Energy Transfer Founder Denies Lawsuit Claims Over failed Merger with Williams Cos.

The case of Tulsa’s Williams Cos. left at the altar by Dallas billionaire Kelcy Warren and his Energy Transfer Equity LP has gone to court in Delaware.

And this week Warren denied claims that he profited unfairly from a 2016 private issuance of units from one of his company’s partnerships linked directly to the failure of a merger with Williams Cos.

“Everybody thinks this is a bad deal,” Warren told a federal court this week as he testified in a lawsuit brought by some unitholders including a Pennsylvania retirement fund. The suit alleges that Warren other executives of his Energy Transfer company mastermind the $1 billion deal and included only select investors just so Warren could make more than $200 million.

As the Dallas Morning News reported, Warren’s lawyers said in court filings the deal was designed to raise cash for Energy Transfer’s $38 billion buyout of Williams Cos., a rival pipeline operator. Investors received the more than 329 million new units in exchange for giving up dividend payments for more than two years.

While SEC documents confirmed Warren got 57 percent of the new units, those disgruntled partnership participants complained the deal created a “superpiority” class of unitholders whose cash distributions would be protected.

The whole merger collapsed in 2016 when a federal judge ruled there was a tax flaw in the buyout’s terms. It was that tax flaw, discovered by Energy Transfer, that allowed Warren to leave Williams Cos. standing alone at the altar. At the time, Energy Transfer and Warren maintained a drop in oil prices made the merger risky.

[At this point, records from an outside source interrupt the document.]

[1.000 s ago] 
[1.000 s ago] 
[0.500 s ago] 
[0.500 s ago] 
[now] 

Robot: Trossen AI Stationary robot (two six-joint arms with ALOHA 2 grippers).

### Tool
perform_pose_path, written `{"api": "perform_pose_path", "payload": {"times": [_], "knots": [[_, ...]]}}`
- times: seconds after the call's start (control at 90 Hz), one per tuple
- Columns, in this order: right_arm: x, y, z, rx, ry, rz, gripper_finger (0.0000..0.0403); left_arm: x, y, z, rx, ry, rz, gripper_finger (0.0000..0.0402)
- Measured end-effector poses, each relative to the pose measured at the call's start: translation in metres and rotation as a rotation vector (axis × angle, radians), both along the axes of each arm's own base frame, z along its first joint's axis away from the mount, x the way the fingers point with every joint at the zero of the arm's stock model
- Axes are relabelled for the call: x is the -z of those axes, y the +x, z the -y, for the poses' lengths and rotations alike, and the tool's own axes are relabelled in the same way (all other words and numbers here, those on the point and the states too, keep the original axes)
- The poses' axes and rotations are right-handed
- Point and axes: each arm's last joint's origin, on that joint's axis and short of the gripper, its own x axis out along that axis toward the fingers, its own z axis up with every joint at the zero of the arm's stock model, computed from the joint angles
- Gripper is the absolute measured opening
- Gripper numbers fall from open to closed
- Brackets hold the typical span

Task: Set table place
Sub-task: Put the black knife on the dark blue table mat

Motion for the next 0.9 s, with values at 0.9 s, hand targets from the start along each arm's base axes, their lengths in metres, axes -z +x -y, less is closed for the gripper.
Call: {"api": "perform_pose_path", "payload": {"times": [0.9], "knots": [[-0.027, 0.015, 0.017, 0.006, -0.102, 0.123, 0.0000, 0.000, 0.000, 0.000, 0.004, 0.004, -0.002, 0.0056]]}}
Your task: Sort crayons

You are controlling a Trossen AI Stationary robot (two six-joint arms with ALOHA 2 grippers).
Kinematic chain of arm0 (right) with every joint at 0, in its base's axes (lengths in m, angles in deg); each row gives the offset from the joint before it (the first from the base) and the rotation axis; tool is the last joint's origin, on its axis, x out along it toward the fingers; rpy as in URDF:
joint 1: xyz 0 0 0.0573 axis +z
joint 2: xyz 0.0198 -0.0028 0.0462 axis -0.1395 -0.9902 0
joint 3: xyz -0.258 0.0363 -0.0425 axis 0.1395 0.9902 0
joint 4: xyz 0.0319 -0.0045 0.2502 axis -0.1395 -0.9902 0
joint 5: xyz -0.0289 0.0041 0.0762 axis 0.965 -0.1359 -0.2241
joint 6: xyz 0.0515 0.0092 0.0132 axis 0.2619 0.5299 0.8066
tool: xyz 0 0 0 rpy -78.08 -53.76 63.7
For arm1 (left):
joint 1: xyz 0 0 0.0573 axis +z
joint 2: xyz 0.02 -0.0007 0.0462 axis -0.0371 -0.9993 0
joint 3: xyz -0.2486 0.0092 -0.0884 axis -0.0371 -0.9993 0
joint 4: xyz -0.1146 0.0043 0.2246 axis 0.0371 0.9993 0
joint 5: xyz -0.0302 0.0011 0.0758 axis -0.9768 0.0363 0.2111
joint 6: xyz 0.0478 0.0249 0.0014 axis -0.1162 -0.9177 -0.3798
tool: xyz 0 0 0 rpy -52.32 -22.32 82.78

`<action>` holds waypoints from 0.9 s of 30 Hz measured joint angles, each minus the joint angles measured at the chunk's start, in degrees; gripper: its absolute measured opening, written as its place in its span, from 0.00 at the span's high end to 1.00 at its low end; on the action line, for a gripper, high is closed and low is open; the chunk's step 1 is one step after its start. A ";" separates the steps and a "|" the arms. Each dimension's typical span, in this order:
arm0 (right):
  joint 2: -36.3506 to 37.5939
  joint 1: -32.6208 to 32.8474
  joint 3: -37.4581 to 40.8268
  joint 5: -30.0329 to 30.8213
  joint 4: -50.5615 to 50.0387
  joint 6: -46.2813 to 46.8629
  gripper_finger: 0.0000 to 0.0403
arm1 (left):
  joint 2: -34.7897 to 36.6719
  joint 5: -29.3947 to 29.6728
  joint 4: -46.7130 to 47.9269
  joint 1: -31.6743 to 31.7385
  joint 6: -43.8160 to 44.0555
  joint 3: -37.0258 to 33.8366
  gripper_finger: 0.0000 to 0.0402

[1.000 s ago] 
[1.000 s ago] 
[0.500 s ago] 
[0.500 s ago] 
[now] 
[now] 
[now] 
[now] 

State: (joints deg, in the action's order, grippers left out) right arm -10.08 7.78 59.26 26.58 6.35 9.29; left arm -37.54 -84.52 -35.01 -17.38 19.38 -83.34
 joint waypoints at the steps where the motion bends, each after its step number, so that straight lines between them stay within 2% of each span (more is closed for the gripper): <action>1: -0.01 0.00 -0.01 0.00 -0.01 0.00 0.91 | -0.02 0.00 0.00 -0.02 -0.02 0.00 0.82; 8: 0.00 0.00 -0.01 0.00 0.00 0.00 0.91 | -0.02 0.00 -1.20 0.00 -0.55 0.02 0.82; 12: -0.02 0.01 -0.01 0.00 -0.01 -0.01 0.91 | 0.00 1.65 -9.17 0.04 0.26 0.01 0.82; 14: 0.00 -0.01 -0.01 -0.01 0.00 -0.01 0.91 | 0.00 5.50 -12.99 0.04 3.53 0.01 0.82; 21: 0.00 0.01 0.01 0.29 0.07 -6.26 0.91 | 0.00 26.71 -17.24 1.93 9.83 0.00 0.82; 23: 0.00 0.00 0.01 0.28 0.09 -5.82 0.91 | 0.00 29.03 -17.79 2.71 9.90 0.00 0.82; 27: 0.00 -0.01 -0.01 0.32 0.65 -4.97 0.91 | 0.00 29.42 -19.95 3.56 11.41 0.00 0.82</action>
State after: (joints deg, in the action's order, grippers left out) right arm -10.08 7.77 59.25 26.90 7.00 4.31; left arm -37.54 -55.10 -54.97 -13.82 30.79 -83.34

“Nobody wants to acknowledge how bad things were in 2016,” he said. Warren recalled he told his counterparts at Williams they would be “merging with a sick entity.”

At the heart of the lawsuit is whether the private-unit issuance violated the partnership agreement and if the merger was flawed by conflicts of interest.

Warren testified he had named a company executive to be a one-man conflicts committee and his lawyers and financial advisers reviewed the issuance for fairness.

“I regret I couldn’t offer it to all unitholders,” but his counterparts at Williams refused to allow a public offering, Warren said. Nonetheless, the deal “was fair,” Warren added.

One shareholder, Lee Levine testified the private offering in his opinion was “egregious” and unfair. He holds an estimated 55,000 ETE common units and wasn’t invited to take part in the issuance.